== Aim of the task ==
There is a line containing "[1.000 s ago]" in the entries below. Repeat that line and every line after it exactly, and nothing more.

(Collected data entries)
——————

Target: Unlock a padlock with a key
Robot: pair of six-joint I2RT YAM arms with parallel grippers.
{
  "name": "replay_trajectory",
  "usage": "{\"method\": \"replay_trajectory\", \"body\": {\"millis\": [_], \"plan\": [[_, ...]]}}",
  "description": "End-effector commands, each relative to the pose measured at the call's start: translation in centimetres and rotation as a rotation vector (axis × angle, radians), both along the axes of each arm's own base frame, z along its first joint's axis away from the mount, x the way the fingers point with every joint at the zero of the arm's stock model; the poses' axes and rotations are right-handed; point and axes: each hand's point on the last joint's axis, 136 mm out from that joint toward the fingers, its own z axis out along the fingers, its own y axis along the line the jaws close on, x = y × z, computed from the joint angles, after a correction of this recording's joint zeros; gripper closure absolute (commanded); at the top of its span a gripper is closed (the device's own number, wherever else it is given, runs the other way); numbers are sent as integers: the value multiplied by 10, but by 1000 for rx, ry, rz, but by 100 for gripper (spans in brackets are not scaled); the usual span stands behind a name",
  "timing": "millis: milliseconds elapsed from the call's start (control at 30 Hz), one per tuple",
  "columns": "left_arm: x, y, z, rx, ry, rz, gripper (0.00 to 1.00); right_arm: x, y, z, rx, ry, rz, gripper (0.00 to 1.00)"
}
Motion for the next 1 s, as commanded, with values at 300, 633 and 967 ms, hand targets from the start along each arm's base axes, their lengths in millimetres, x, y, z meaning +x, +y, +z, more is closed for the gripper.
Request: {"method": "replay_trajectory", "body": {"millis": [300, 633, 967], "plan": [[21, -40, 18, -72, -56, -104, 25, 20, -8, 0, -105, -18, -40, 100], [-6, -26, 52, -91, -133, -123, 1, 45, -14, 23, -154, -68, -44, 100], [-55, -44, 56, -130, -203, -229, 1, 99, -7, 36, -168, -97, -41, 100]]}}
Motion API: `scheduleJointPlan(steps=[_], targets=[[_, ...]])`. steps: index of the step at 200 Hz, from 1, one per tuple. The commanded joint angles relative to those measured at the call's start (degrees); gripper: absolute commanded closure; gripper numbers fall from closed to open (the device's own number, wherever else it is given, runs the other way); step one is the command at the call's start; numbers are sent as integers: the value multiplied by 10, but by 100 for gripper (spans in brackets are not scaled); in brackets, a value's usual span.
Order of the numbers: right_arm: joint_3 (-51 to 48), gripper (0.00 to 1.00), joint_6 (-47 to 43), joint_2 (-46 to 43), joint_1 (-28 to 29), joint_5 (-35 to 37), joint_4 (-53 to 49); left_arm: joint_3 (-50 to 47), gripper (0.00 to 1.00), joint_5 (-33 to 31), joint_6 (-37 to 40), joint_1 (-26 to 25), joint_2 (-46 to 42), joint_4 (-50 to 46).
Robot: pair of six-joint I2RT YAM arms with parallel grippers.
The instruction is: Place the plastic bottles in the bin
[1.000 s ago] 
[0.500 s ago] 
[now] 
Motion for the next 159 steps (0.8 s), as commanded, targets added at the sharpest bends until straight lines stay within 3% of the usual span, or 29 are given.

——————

== Answer box ==
[1.000 s ago] 
[0.500 s ago] 
[now] 
Motion for the next 159 steps (0.8 s), as commanded, targets added at the sharpest bends until straight lines stay within 3% of the usual span, or 29 are given.

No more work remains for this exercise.